Dataset records:

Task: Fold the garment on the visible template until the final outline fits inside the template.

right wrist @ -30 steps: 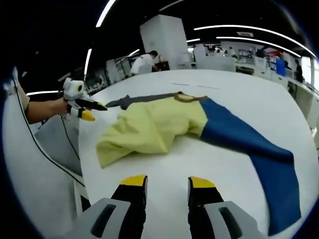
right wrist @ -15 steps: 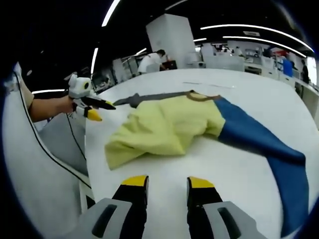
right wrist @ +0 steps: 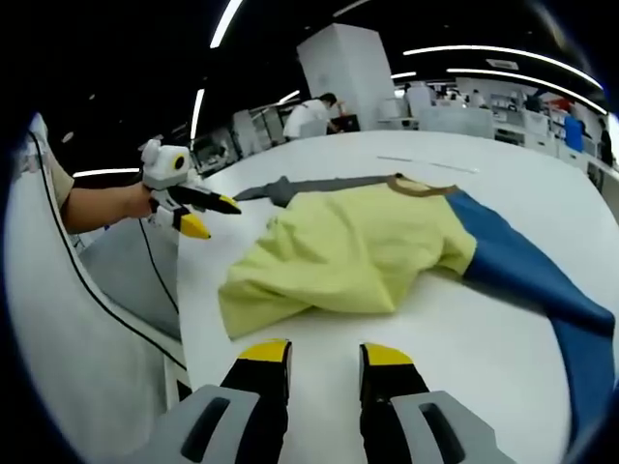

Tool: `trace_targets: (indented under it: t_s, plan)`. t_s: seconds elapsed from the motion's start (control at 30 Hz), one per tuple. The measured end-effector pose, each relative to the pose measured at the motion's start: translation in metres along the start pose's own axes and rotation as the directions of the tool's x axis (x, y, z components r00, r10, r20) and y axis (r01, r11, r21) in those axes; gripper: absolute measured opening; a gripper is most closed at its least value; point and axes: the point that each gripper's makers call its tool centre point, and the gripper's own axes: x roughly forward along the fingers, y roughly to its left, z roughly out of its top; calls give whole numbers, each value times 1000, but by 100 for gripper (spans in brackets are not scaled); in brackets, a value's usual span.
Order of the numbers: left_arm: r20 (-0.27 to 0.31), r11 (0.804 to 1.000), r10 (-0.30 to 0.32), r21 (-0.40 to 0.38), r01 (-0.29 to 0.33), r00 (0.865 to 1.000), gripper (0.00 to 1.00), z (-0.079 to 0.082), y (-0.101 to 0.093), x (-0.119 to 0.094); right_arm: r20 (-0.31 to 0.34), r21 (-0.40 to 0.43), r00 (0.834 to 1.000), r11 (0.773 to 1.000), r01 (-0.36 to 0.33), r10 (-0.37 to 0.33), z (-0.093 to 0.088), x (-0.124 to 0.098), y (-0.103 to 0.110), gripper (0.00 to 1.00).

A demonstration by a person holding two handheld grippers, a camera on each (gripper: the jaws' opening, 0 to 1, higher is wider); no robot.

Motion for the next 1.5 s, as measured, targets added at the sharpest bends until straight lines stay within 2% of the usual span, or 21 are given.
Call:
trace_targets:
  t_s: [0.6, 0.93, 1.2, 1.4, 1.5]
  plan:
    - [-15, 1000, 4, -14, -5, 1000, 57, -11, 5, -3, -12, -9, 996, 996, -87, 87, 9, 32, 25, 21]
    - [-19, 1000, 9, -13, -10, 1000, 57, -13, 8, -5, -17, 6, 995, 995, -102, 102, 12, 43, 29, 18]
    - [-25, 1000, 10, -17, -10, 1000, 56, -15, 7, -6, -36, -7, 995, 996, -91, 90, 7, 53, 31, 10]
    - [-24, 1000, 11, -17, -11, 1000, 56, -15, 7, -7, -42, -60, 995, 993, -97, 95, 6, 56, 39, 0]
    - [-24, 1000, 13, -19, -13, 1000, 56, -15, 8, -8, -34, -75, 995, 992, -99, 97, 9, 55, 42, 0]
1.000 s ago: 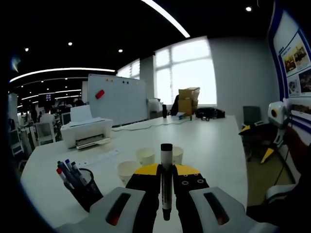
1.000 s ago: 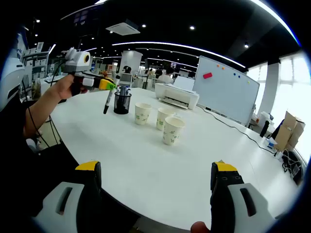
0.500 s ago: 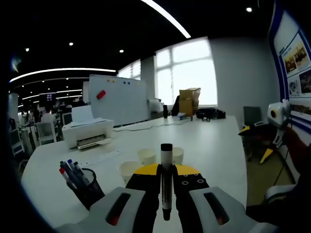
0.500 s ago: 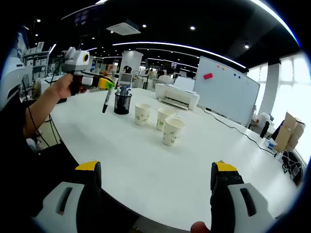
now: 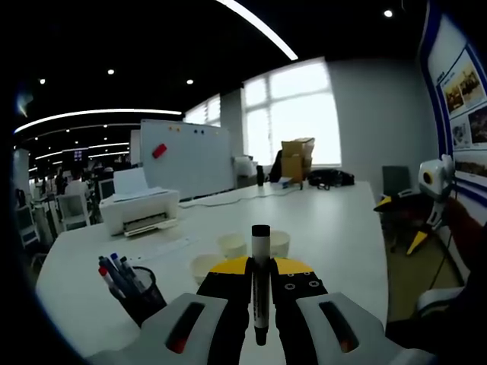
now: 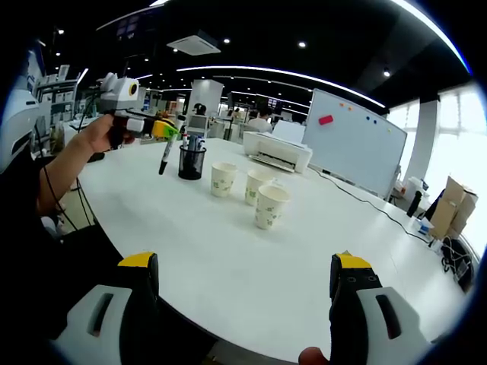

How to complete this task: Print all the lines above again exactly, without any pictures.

Solution to this exercise:
Task: Fold the garment on the visible template until the final outline fits inside the template.

right wrist @ -30 steps: 
right wrist @ -15 steps: 
right wrist @ +0 steps: 

Tool: `trace_targets: (indented under it: t_s, plan)`. t_s: seconds elapsed from the motion's start (control at 30 Hz), one per tuple. The measured end-effector pose, each relative to the pose measured at the motion's start: translation in metres along the start pose's own axes and rotation as the directions of the tool's x axis (x, y, z components r00, r10, r20) and y axis (r01, r11, r21) in those axes; gripper: absolute measured opening; a gripper is most closed at its least value; point and axes: the point that each gripper's makers call its tool centre point, and the gripper's own axes: x roughly forward along the fingers, y roughly to its left, z roughly out of its top; calls give whole numbers, each value times 1000, but by 100 for gripper (spans in brackets are not scaled); in brackets, a value's usual span.
Order of the numbers: left_arm: r20 (-0.27 to 0.31), r11 (0.804 to 1.000), r10 (-0.30 to 0.32), r21 (-0.40 to 0.38), r01 (-0.29 to 0.33), r00 (0.865 to 1.000), gripper (0.00 to 1.00), z (-0.079 to 0.082), y (-0.101 to 0.093), x (-0.119 to 0.094); right_arm: r20 (-0.31 to 0.34), r21 (-0.40 to 0.43), r00 (0.834 to 1.000), r11 (0.773 to 1.000), r01 (-0.36 to 0.33), r10 (-0.37 to 0.33), z (-0.093 to 0.088), x (-0.124 to 0.098), y (-0.103 to 0.110), gripper (0.00 to 1.00).

A demonstration by a person holding two handheld grippers, a camera on each (gripper: the jaws' opening, 0 to 1, higher is wider); no robot.

Motion for the next 1.5 s, as measured, targets added at the sharpest bends until straight lines stay within 2% of the usual span, or 21 are given.
Call:
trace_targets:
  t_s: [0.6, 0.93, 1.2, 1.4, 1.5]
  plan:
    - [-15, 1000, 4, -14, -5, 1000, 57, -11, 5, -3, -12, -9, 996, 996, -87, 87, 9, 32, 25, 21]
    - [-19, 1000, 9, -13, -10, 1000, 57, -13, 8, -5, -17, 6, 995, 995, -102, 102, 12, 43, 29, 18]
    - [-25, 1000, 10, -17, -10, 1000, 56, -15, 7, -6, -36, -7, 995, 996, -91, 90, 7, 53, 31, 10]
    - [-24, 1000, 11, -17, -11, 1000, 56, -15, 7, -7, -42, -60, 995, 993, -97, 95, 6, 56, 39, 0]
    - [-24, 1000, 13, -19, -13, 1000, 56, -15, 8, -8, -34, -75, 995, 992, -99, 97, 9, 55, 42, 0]
1.000 s ago: 
1.000 s ago: 
0.500 s ago: 
0.500 s ago: 
now: 
now: 

The answer has been written out completely.